Where Governance Falls Short
Current AI governance frameworks struggle with several emerging challenges. The first is the increasing capability of AI tools embedded in other software. Microsoft Copilot integrates directly into Office 365, Adobe's AI features sit inside Creative Cloud, and Salesforce Einstein operates within CRM workflows. These "invisible" AI capabilities don't register as discrete tools requiring governance but process significant amounts of business data.
The second challenge involves personal devices. Many organizations have bring-your-own-device policies allowing employees to access work email and documents from personal phones and laptops. When those devices have AI assistants—Siri, Google Assistant, or third-party tools—capable of accessing work data, traditional network-based monitoring becomes ineffective.
The third challenge is distinguishing between AI use and AI dependence. Governance frameworks can control what tools employees access but struggle to address whether employees are developing appropriate critical thinking skills or becoming overly reliant on AI outputs.
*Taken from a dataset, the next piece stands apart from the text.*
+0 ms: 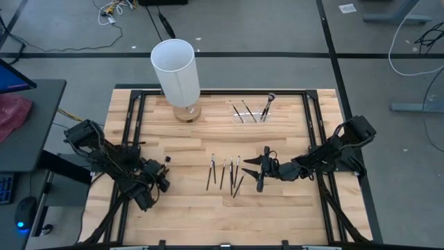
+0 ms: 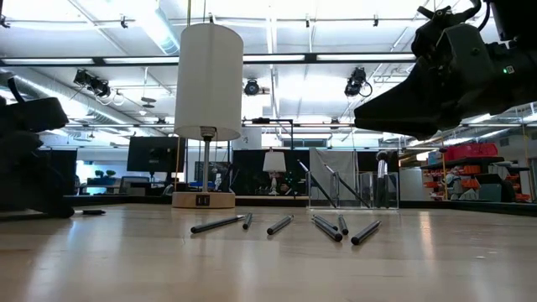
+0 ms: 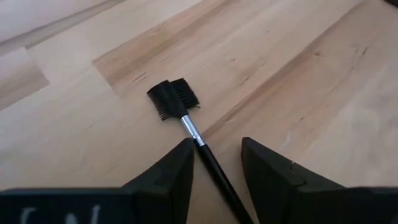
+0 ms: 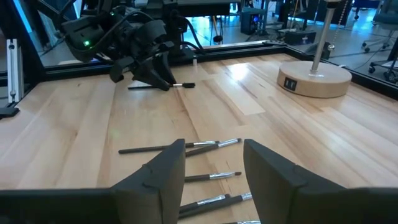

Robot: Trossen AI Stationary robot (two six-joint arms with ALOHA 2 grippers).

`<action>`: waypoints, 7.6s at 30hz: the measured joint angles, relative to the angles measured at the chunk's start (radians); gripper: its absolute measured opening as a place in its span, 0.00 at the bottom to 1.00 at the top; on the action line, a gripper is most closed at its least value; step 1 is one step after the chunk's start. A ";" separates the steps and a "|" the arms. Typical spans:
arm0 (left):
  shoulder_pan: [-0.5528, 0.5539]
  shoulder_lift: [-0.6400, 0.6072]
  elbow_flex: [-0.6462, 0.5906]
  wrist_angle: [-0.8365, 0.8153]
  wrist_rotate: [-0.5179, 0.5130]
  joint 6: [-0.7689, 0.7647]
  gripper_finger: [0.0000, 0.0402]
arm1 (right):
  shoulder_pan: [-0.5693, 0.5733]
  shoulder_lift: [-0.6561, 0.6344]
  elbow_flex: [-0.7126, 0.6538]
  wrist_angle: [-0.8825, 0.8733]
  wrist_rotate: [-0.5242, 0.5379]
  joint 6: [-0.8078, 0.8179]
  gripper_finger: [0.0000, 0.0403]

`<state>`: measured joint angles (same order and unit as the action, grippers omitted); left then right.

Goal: Sort items
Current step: Put the brow brush into the transparent organizer

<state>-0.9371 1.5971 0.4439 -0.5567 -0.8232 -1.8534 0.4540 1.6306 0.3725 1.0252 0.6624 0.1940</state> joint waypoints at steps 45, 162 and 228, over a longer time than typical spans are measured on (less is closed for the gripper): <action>0.018 0.171 0.080 0.375 -0.215 0.204 0.05 | -0.002 0.000 0.000 0.006 0.000 -0.001 0.41; 0.585 0.098 0.079 1.388 0.347 1.551 0.45 | -0.825 -0.161 1.140 -2.444 -0.365 -0.319 0.01; 0.596 0.099 0.079 1.388 0.329 1.525 0.45 | -1.078 0.053 1.139 -2.250 -0.657 -0.854 0.10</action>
<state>-0.3408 1.6958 0.5224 0.8314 -0.4938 -0.3286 -0.6238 1.6840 1.5120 -1.2250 0.0058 -0.6604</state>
An employee who uses AI to draft every email may be violating no policies while developing writing skills at a fraction of their pre-AI rate.
What Success Looks Like
Organizations that successfully govern AI usage without crushing productivity share several characteristics.
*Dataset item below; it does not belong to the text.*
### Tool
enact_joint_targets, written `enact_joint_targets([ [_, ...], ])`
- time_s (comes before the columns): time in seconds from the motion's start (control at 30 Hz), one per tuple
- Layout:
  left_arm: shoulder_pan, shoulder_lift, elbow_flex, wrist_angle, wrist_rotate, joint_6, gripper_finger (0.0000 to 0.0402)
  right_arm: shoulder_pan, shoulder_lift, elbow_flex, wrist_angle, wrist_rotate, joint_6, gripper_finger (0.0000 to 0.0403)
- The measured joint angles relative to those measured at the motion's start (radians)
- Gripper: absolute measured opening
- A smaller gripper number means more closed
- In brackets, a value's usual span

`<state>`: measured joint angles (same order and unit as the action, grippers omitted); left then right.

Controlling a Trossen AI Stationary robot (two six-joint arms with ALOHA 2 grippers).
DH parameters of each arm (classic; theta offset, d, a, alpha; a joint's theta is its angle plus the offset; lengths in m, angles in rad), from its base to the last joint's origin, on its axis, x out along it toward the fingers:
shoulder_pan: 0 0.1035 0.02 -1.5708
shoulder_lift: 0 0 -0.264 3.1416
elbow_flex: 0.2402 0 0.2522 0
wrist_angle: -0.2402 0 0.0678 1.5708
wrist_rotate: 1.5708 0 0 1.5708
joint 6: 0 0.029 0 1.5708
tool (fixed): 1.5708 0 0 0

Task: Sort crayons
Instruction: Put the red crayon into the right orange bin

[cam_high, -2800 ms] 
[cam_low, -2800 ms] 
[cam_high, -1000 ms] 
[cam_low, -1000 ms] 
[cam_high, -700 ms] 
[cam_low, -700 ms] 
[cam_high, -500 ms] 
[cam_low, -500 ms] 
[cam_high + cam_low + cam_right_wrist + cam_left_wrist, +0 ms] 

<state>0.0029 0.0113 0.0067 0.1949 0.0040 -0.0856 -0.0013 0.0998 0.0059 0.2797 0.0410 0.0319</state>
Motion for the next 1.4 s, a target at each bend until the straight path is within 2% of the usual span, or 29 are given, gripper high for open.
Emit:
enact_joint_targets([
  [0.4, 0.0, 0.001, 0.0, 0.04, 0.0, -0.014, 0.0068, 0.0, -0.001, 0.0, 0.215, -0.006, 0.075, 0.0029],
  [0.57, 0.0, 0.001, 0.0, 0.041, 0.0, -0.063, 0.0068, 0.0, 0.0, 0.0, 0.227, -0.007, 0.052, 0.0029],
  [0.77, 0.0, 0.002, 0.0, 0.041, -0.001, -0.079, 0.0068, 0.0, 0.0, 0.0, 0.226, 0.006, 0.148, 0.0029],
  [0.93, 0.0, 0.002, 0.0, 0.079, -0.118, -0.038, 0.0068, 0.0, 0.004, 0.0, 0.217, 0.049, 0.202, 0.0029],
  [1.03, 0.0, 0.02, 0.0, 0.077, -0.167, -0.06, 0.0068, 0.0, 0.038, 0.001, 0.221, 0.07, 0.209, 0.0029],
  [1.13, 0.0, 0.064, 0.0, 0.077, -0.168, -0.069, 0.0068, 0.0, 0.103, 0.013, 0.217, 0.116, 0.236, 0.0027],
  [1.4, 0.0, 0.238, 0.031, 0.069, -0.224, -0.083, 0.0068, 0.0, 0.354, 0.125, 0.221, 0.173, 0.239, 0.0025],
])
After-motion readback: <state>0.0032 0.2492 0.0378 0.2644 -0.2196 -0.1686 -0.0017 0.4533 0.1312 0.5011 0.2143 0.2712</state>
- They establish clear, simple policies that employees can understand and follow without legal interpretation.
- They provide sanctioned alternatives that genuinely meet employee needs rather than inferior substitutes that drive people back to shadow tools.
- They create feedback mechanisms where employees can report gaps in approved tools or request new capabilities.
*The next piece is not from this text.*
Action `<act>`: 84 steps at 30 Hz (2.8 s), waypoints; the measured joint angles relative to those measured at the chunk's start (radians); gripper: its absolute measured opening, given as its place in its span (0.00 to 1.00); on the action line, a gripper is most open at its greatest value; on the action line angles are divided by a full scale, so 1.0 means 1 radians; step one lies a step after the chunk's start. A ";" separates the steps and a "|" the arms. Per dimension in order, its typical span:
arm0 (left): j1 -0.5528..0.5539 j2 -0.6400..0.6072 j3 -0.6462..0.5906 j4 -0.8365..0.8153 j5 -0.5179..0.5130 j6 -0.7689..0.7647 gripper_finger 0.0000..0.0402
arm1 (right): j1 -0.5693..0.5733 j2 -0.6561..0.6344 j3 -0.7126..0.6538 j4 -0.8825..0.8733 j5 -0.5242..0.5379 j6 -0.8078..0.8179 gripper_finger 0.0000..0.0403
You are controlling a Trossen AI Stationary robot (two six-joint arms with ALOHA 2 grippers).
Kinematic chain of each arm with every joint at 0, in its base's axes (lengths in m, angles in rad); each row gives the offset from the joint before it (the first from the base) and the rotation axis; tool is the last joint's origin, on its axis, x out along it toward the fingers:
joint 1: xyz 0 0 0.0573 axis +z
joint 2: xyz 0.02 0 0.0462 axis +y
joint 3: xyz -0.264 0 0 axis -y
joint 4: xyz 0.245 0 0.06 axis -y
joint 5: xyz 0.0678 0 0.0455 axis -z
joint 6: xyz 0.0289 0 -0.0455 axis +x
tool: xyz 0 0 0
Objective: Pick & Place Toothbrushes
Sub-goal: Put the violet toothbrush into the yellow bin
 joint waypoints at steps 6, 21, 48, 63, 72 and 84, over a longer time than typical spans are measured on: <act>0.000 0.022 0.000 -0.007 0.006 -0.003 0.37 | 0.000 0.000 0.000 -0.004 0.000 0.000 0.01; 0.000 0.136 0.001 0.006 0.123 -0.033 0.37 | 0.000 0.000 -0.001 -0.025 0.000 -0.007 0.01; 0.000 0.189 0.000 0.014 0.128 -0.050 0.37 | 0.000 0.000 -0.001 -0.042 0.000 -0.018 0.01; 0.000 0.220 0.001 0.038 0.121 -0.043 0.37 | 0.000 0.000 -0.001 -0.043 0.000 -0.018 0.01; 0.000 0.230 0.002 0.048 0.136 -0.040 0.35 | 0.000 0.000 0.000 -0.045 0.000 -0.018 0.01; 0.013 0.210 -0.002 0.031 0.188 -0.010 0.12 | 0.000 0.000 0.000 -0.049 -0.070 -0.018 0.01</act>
- They treat governance as an ongoing conversation rather than a static rulebook.
Regular communication about why policies exist, what risks they mitigate, and how they evolve maintains employee buy-in. When employees understand that governance protects them from liability, data breaches that could compromise their own information, and regulatory violations, compliance becomes cultural rather than enforced.
The organizations struggling with shadow AI often exhibit opposite characteristics:
- Complex policies that require legal interpretation
- Approved tools that lag consumer offerings in capability and ease of use
- One-way communication where IT mandates policies without explaining rationale or soliciting feedback.
The Path Forward
Shadow AI won't disappear. Consumer AI tools will continue improving in capability and accessibility, making them perpetually attractive to employees seeking productivity gains. The governance challenge isn't eliminating shadow AI but channeling AI adoption toward managed systems that protect both organizational interests and employee productivity.
This requires partnership between CIOs, CHROs, and business leaders to create frameworks that work in practice rather than just in policy documents. It requires investment in approved tools that actually compete with consumer alternatives rather than serving as bureaucratic substitutes. It requires trust that employees will make good decisions when given clear guidance, and that leadership will provide the resources necessary to work effectively within governance boundaries.
The alternative is a growing disconnect between official policy and actual practice, where shadow AI usage continues expanding in ways organizations can neither see nor manage. In 2025, data showed that roughly one-third of enterprise generative AI projects were expected to stall due to poor data quality, inadequate risk controls, escalating costs or unclear business value. Research indicates that over 80% of AI projects fail overall.